From the entries that follow, extract each line holding the string "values".

--------------------------------

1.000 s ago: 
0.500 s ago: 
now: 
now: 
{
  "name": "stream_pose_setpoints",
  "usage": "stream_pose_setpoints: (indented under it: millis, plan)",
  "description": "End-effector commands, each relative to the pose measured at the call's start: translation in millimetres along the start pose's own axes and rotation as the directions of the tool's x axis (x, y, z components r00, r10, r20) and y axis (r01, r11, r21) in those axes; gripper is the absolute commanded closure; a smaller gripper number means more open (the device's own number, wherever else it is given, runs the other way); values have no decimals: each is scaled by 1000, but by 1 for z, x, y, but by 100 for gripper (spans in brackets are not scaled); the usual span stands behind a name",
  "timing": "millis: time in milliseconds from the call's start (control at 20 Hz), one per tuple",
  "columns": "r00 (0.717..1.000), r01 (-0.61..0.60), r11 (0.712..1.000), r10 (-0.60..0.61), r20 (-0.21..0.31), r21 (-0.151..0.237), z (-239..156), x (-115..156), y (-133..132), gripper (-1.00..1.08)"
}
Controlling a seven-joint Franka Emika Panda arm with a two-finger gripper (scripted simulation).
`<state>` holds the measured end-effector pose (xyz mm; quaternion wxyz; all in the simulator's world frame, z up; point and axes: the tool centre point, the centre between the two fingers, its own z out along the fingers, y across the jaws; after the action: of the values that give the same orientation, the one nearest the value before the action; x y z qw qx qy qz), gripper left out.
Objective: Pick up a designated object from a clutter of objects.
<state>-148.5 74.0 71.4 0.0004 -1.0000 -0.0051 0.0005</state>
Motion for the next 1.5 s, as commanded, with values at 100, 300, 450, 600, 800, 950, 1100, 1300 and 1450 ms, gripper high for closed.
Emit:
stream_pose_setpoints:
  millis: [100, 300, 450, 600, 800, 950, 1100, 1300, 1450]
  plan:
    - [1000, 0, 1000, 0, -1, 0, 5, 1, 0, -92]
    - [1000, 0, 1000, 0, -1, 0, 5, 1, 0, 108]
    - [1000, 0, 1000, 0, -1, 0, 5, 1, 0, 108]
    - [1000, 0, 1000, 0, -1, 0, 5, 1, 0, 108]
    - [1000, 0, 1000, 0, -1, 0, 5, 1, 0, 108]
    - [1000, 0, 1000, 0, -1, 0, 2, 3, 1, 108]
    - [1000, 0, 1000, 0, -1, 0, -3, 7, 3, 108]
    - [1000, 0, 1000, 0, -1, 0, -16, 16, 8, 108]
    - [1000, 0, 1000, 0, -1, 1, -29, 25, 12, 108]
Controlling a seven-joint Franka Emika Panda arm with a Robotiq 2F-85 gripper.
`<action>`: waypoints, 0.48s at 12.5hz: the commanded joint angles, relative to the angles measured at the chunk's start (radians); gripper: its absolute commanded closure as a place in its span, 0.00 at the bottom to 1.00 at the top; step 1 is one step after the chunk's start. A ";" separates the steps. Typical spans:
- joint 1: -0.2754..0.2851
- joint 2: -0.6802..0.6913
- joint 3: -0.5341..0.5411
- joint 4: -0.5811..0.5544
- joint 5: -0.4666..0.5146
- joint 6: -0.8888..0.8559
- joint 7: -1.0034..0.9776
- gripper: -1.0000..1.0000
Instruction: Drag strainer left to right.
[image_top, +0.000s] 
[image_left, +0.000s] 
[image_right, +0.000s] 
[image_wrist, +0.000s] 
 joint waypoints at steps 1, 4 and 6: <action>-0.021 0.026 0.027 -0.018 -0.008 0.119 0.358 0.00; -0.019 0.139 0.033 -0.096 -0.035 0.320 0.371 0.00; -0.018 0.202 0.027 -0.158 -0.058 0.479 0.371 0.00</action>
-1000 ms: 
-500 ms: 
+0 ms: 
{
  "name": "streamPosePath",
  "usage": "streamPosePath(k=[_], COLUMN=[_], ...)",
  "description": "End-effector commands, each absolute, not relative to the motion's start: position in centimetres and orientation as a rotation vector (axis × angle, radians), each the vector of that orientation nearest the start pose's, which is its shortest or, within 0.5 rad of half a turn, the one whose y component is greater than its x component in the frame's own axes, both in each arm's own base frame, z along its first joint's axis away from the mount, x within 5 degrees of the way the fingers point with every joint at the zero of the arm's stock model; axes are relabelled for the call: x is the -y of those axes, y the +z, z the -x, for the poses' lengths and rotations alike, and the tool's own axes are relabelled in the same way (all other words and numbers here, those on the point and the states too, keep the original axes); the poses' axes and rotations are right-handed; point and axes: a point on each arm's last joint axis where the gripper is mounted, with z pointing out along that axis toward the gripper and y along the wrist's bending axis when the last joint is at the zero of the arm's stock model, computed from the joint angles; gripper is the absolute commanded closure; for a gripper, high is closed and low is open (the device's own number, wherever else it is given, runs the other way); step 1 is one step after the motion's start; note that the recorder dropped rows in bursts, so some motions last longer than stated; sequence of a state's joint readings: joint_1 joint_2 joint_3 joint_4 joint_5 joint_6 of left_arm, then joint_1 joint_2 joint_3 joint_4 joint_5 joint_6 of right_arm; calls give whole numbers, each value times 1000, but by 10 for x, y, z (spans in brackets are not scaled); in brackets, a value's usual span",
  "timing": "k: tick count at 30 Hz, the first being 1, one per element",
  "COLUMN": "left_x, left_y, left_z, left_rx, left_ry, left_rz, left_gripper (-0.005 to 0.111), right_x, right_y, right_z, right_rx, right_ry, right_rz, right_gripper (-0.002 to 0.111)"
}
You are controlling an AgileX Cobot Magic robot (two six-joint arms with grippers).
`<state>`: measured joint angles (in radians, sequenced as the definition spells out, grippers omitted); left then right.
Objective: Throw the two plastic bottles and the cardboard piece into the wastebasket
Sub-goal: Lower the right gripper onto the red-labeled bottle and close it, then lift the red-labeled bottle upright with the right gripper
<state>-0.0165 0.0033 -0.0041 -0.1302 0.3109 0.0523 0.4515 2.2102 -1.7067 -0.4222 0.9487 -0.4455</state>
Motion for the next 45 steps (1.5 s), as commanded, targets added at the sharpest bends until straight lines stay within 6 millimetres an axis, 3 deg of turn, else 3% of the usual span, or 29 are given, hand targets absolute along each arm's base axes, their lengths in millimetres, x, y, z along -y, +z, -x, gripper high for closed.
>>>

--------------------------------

REPLY |
  "description": "End-effector commands, each relative to the pose measured at the call's start: translation in millimetres along the start pose's own axes and rotation as the directions of the tool's x axis (x, y, z components r00, r10, r20) and y axis (r01, r11, r21) in those axes; gripper is the absolute commanded closure; a smaller gripper number means more open (the device's own number, wherever else it is given, runs the other way); values have no decimals: each is scaled by 1000, but by 1 for z, x, y, but by 100 for gripper (spans in brackets are not scaled); the usual span stands behind a name",
`<state>` holds the measured end-effector pose (xyz mm; quaternion wxyz; all in the simulator's world frame, z up; point and axes: the tool centre point, the centre between the two fingers, its own z out along the fingers, y across the jaws; after the action: of the values that give the same orientation, the one nearest the value before the action; x y z qw qx qy qz), gripper left out.
Motion for the next 1.5 s, as commanded, with values at 100, 300, 450, 600, 800, 950, 1100, 1300 and 1450 ms, gripper high for closed.

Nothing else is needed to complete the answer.